Secondo le indagini il movente della scomparsa di Todaro sarebbe da ricondurre al tentato omicidio avvenuto nella serata del 21 dicembre 2009 di Vittorio Sia; quest’ultimo avrebbe organizzato l’immediata reazione contro Todaro, ritenuto, insieme a Pietro Chiefari (che sarà poi assassinato il 16 gennaio del 2010), l’autore dell’agguato. Sia si sarebbe avvalso della collaborazione di Michele Lentini, di Maurizio Tripodi, del defunto Agostino Procopio e di Davide Sestito, cognato di Giuseppe Todaro.

L’attività investigativa, inoltre, si è avvalsa dalla collaborazione di Domenico e Vincenzo Todaro (a partire dal 10 marzo 2010) e, successivamente, di quella di Antonino Belnome (sul finire del 2010), di Bruno Procopio (a partire dal dicembre 2011) e di Gianni Cratarola.
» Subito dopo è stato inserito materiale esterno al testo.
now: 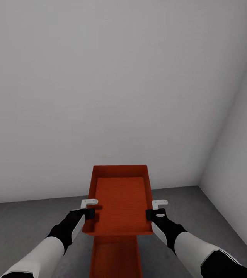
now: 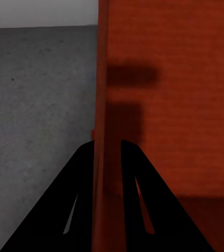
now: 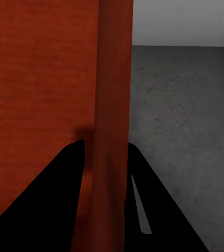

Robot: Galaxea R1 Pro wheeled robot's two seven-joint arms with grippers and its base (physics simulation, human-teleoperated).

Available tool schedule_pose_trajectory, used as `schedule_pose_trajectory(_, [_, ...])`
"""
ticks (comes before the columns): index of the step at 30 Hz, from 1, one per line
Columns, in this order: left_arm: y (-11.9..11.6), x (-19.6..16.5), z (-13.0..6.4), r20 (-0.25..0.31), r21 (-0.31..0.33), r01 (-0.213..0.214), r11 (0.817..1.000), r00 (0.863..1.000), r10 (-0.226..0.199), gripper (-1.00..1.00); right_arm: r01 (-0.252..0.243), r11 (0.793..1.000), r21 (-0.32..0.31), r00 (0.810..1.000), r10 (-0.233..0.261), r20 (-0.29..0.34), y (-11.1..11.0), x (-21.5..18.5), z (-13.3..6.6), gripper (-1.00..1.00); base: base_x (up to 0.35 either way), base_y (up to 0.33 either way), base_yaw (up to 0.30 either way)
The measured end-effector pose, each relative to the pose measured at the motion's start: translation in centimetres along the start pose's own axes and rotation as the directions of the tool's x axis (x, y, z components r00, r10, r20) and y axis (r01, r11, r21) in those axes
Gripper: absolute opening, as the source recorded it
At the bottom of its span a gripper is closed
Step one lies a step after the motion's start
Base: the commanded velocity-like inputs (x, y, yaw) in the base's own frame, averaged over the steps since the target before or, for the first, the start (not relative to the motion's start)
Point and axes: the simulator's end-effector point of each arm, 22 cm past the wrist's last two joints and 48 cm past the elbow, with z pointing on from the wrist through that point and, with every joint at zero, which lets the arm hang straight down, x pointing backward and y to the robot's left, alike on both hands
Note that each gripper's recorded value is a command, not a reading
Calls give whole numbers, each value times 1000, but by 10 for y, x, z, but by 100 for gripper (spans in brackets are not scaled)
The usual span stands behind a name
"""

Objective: Move the two storage containers from the living room to the garage. In the garage, place one container on the floor and stack the other container on top of it (either order is fine).

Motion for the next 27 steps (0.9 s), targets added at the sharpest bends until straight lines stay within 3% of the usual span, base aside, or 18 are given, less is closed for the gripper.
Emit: schedule_pose_trajectory(27, [0, 7, 4, -15, -1, 0, 1000, 1000, 0, -100, 1, 1000, -1, 1000, -1, -14, 1, 7, 3, -100, 0, 0, 0])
Le articolate indagini svolte ed improntate tra l’altro a verificare l’esistenza di riscontri alle dichiarazioni di Bruno Procopio, figlio del capo cosca Fiorito, e degli altri collaboratori, avrebbero permesso di acquisire elementi di prova riguardo al presunto coinvolgimento di Davide Sestito nel sequestro di e nell’omicidio di Giuseppe Todaro. La sera del 21 dicembre 2009, infatti, Sestito avrebbe attirato il cognato in una trappola mortale, invitandolo a salire a bordo del Fiat Doblò di Agostino Procopio, mentre stava rincasando con la compagna. Da quel momento si persero definitivamente le sue tracce.